What you need to do: Please produce a character-exact copy of the listing that follows, omitting all images.

<<<<

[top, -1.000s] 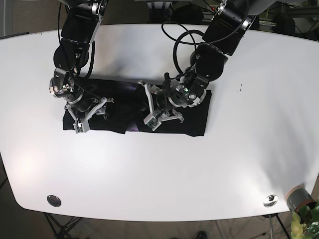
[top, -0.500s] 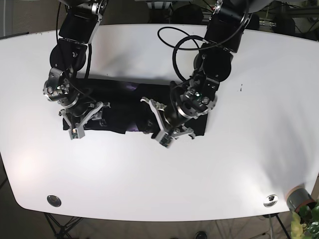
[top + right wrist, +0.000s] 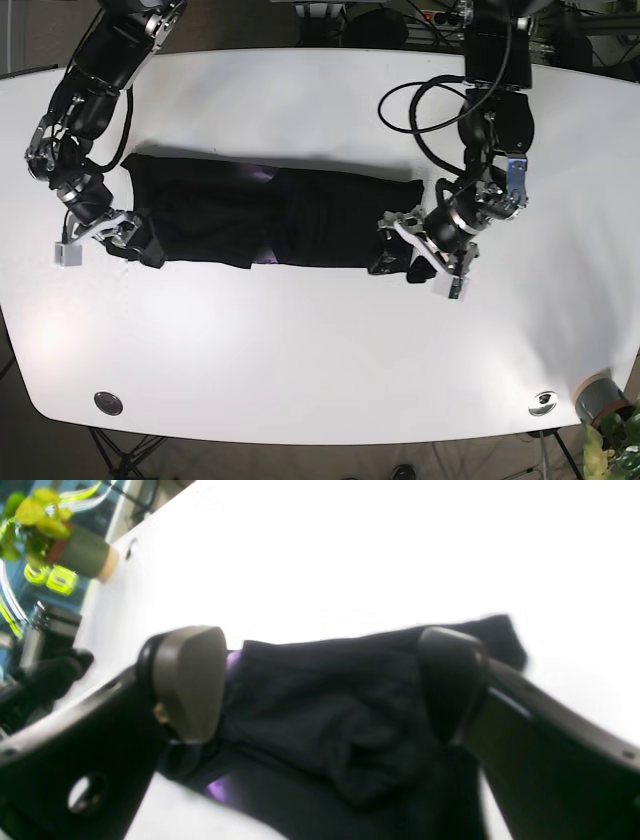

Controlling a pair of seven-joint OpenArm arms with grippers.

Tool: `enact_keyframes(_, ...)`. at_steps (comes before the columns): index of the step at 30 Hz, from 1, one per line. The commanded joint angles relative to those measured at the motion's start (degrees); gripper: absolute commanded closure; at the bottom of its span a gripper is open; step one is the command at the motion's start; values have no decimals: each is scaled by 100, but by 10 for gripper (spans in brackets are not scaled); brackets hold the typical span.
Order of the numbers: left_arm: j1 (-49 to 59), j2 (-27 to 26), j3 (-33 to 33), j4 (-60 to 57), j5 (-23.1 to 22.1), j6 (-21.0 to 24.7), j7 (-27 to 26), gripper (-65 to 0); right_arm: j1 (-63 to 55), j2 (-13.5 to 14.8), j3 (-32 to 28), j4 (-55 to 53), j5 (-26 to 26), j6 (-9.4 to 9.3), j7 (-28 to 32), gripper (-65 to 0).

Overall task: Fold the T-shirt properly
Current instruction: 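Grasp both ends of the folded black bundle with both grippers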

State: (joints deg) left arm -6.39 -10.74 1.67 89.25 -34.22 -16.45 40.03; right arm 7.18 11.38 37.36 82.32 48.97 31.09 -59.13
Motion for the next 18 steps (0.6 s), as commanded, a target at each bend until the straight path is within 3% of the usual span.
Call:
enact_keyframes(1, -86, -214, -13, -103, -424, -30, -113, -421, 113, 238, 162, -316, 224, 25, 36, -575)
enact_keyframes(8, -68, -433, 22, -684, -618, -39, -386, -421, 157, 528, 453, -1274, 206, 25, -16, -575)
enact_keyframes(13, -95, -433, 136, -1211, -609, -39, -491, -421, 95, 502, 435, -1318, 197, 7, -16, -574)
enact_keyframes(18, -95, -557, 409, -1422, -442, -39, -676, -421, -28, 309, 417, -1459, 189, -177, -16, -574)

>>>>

Problem solution:
[top, -1.000s] 
[top, -0.500s] 
[top + right wrist, +0.000s] 

Controlling a pair of seven-joint OpenArm arms with grippers.

Tool: `enact_keyframes(_, ...)`. at_steps (comes before the columns): index of the step at 30 Hz, from 1, one per line. The commanded joint angles relative to those measured at the motion's start (degrees); gripper: absolute commanded closure; at the bottom of its span a gripper is open; step one is the command at the motion's start; values have no decimals: each is scaled by 100, but by 10 for gripper (spans in brackets are not scaled); brackets hold the typical span.
Order of the numbers: left_arm: j1 (-49 to 59), j2 (-27 to 26), j3 (-33 to 33), j4 (-60 to 57), j5 (-23.1 to 22.1), j6 (-21.0 to 24.7), j7 (-27 to 26), gripper (-65 to 0); right_arm: j1 (-63 to 55), j2 (-13.5 to 14.8), j3 (-32 to 28), j4 (-55 to 53), j5 (-26 to 26), j6 (-9.4 to 9.3), j7 (-28 to 32), gripper (-65 to 0).

Overall task: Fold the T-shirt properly
Current instruction: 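Grasp both ends of the folded black bundle with both grippers
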
State: (joints deg) left arm -6.39 -10.74 1.67 89.25 -34.22 -16.45 40.03; right arm 7.18 11.38 37.36 82.32 48.97 31.09 -59.13
Motion for the next 18 steps (0.6 s), as commanded, a target at each bend until the straight path is within 3% of the usual span.
Call:
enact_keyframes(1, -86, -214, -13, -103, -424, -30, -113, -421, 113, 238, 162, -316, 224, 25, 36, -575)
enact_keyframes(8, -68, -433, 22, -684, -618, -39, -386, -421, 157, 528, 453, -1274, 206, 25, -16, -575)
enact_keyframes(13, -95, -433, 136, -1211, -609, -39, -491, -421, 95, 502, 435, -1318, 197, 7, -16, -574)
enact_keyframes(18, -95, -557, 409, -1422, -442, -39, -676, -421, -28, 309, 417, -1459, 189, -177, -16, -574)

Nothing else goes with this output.